LMDeploy also provides a built-in [script](https://github.com/InternLM/lmdeploy/blob/main/examples/lite/qwen3_30b_a3b_awq.py) for AWQ quantization of **Qwen3-30B-A3B** using `llm-compressor` for your reference:

```shell
# Create conda environment
conda create -n lmdeploy python=3.10 -y
conda activate lmdeploy

# Install llm-compressor
pip install llm-compressor

# Clone lmdeploy source code and run the quantization example
git clone https://github.com/InternLM/lmdeploy
cd lmdeploy
python examples/lite/qwen3_30b_a3b_awq.py --work-dir ./qwen3_30b_a3b_awq
```

In the following sections, we will use this quantized model as an example to introduce model deployment and accuracy evaluation methods.

## Model Deployment

### Offline Inference

With the quantized model, offline batch processing can be implemented with just a few lines of code:

```python
from lmdeploy import pipeline, TurbomindEngineConfig

engine_config = TurbomindEngineConfig()
with pipeline("./qwen3_30b_a3b_4bit", backend_config=engine_config) as pipe:
    response = pipe(["Hi, pls intro yourself", "Shanghai is"])
    print(response)
```

For a detailed introduction to the pipeline, please refer to [here](https://lmdeploy.readthedocs.io/en/latest/llm/pipeline.html).

### Online Serving

LMDeploy api_server supports encapsulating the model as a service with a single command. The provided RESTful APIs are compatible with OpenAI interfaces. Below is an example of starting the service:

```shell
lmdeploy serve api_server ./qwen3_30b_a3b_4bit --backend turbomind
```

The default service port is 23333. After the server starts, you can access the service via the OpenAI SDK. For command arguments and methods to access the service, please read [this](https://lmdeploy.readthedocs.io/en/latest/llm/api_server.html) document.

## Accuracy Evaluation

After deploying the AWQ symmetric and AWQ asymmetric quantized Qwen3-30B-A3B models as services via LMDeploy, we evaluated their accuracy on several academic datasets using [opencompass](https://github.com/open-compass/opencompass). AWQ symmetric and asymmetric quantization show no significant difference in accuracy. Compared with BF16, accuracy drops significantly on long-output datasets such as aime2025 (avg 17,635 tokens) and LCB (avg 14,157 tokens), while on medium/short-output datasets like ifeval (avg 1,885 tokens) and mmlu_pro (avg 2,826 tokens), the accuracy is as expected.

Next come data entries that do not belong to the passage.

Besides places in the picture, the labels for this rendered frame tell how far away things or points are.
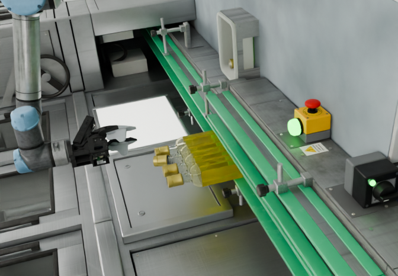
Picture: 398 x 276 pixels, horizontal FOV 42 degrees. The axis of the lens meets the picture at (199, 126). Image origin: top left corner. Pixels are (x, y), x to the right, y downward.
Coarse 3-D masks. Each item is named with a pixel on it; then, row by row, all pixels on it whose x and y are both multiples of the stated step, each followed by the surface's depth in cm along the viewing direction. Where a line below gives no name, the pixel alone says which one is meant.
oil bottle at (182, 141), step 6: (204, 132) 168; (210, 132) 167; (180, 138) 166; (186, 138) 165; (192, 138) 165; (198, 138) 164; (204, 138) 164; (210, 138) 164; (180, 144) 163; (186, 144) 162
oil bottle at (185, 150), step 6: (216, 138) 163; (192, 144) 161; (198, 144) 161; (204, 144) 160; (210, 144) 160; (216, 144) 160; (180, 150) 160; (186, 150) 158; (192, 150) 158; (198, 150) 158; (186, 156) 157
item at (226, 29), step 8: (224, 16) 172; (224, 24) 181; (232, 24) 166; (224, 32) 182; (232, 32) 166; (224, 40) 184; (232, 40) 184; (224, 48) 185; (232, 48) 186; (224, 56) 187; (232, 56) 187; (224, 64) 188; (224, 72) 185; (232, 72) 183
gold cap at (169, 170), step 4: (172, 164) 154; (176, 164) 153; (164, 168) 152; (168, 168) 152; (172, 168) 153; (176, 168) 153; (164, 172) 152; (168, 172) 152; (172, 172) 153; (176, 172) 153; (164, 176) 153
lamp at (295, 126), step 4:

| dataset           | bf16  | awq sym | awq asym |
| ----------------- | ----- | ------- | -------- |
| ifeval            | 86.32 | 84.10   | 84.29    |
| hle               | 7.00  | 5.47    | 5.65     |
| gpqa              | 61.74 | 57.95   | 57.07    |
| aime2025          | 73.44 | 64.79   | 66.67    |
| mmlu_pro          | 77.85 | 75.77   | 75.69    |
| LCBCodeGeneration | 56.67 | 50.86   | 49.24    |

For reproduction methods, please refer to [this](https://lmdeploy.readthedocs.io/en/latest/benchmark/evaluate_with_opencompass.html) document.